The Steelers have not played a Monday night game at Heinz Field since 2008. Perhaps the NFL saw Monday night games in Pittsburgh as an unfair advantage for the Steelers, who have not lost a Monday game at home in the past 21 years.
"We are excited about playing 'Monday Night Football' here at our place," Tomlin said. "We don't take that lightly."
They have never lost under Tomlin at home on Monday night, never lost at Heinz Field on Monday night, where they are a perfect 6-0, and never lost under Bill Cowher at home on Monday night.
The previous time they lost a Monday night home game, Chuck Noll was the Steelers coach. The New York Giants beat them, 23-20, Oct. 14, 1991. Since then, Cowher went 11-0 at home and Tomlin has gone 3-0, the most recent game a 23-20 overtime victory against Baltimore Sept. 29, 2008.

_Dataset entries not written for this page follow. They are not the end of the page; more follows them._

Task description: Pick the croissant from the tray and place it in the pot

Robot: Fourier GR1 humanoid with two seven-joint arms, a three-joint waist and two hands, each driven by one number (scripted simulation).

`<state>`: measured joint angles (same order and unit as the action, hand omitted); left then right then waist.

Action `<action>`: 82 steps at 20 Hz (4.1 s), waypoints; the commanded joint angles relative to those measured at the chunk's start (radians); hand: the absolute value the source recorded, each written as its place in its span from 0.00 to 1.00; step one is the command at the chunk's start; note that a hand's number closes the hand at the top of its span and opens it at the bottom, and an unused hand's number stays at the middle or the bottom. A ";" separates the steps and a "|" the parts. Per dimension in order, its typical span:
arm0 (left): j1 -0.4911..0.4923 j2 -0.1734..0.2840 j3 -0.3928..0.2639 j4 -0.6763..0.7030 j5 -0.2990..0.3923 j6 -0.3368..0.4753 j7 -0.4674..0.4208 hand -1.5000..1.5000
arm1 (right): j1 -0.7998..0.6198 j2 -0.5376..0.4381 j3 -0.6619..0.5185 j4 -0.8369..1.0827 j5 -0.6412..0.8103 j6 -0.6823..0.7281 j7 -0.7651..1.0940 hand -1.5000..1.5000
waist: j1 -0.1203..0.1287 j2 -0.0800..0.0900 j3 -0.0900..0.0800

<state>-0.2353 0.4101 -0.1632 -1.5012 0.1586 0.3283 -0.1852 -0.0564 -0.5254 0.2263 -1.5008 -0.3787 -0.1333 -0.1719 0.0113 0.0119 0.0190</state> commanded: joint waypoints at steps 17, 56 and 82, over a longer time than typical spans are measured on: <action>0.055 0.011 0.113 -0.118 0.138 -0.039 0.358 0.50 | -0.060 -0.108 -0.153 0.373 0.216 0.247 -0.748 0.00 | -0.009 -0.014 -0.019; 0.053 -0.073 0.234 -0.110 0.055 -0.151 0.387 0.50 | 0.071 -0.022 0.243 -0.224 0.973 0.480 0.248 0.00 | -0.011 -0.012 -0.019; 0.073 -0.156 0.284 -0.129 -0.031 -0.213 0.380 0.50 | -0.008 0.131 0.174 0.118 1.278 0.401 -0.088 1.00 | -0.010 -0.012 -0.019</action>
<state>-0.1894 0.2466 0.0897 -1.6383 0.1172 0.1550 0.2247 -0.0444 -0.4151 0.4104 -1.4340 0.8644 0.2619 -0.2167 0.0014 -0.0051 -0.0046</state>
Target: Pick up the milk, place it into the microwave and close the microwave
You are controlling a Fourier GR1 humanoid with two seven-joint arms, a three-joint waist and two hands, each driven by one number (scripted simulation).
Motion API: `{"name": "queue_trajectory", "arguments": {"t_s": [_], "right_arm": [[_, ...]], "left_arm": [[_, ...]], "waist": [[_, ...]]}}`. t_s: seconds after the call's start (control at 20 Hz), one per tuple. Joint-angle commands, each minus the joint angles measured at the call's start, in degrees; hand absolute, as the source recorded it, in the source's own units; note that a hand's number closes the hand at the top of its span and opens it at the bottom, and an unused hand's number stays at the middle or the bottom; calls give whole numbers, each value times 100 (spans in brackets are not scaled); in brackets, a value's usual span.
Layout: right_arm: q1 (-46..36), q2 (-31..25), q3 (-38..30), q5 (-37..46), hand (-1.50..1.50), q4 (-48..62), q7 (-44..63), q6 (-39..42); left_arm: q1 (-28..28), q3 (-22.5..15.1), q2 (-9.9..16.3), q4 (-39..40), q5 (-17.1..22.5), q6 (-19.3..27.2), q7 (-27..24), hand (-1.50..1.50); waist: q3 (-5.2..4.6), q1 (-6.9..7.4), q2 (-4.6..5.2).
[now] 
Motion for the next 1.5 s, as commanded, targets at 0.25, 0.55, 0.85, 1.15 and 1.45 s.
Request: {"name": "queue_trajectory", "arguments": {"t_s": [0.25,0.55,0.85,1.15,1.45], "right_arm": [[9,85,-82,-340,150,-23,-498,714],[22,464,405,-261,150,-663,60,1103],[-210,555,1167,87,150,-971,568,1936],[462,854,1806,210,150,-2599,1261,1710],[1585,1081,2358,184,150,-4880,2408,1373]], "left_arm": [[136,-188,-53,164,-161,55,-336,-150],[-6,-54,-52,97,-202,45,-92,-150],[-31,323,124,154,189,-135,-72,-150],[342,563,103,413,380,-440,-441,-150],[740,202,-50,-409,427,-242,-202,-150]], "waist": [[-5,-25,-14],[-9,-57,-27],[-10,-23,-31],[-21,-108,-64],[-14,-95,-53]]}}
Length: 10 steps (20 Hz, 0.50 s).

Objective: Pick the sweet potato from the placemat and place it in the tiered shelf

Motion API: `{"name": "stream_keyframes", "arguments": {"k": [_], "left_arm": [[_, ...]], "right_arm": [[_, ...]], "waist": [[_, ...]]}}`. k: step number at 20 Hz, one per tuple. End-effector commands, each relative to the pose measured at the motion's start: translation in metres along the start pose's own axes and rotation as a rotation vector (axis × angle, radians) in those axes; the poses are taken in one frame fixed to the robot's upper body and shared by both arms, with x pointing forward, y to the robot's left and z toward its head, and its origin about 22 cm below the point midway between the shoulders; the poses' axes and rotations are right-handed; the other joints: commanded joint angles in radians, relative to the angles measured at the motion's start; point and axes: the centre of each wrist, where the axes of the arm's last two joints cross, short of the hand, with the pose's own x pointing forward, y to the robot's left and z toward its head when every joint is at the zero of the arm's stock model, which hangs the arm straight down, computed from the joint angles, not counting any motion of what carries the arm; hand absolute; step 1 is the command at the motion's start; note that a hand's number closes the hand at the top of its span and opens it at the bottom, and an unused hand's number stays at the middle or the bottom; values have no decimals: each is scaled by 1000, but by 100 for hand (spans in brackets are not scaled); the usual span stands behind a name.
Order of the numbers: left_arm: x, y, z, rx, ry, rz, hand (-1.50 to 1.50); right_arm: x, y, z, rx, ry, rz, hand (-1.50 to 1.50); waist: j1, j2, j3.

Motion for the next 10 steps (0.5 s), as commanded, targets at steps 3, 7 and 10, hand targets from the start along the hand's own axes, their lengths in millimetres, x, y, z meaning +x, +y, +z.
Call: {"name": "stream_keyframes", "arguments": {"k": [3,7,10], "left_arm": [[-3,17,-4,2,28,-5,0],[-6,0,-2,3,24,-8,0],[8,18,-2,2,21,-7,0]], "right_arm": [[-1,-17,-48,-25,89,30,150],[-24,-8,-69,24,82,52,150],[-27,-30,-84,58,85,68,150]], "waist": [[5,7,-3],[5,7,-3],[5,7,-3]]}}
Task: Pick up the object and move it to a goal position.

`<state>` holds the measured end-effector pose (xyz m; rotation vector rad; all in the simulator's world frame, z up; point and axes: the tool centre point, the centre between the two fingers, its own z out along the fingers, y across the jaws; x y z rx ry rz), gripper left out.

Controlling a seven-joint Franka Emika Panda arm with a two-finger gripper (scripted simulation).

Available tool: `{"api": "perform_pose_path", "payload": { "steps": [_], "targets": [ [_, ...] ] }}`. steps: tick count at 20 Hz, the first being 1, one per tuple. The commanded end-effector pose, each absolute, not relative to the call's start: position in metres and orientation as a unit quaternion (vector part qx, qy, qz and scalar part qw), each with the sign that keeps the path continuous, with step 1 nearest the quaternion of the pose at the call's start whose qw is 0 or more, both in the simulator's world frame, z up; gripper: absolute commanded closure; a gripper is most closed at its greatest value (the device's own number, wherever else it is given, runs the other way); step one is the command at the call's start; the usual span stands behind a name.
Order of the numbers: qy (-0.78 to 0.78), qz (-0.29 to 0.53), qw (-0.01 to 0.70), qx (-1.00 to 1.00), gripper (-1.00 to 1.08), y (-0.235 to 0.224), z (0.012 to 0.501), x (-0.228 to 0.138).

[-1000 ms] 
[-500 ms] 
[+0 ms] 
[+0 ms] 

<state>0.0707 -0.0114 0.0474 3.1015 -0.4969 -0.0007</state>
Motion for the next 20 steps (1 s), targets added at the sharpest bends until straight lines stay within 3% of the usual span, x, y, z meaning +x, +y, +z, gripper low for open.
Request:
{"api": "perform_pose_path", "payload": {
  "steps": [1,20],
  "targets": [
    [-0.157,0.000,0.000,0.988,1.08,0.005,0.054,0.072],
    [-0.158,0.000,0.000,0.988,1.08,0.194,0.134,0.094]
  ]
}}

Overall, the Steelers have won six of their past seven Monday games played home and away, most recently a Dec. 19, 2011 loss in San Francisco.
• Cornerback Ike Taylor was named AFC defensive player of the week for the second time in his career. He became the team's first cornerback to intercept a pass this season when he picked off Giants quarterbacl Eli Manning to go with his five tackles and one pass knockdown.
• Former Penn State receiver Derek Moye was signed to the Steelers practice squad in light of the injury to Antonio Brown. The Steelers could add a receiver before the game to their roster. They have two others on the practice squad, rookie Toney Clemons, and David Gilreath, who also has return ability.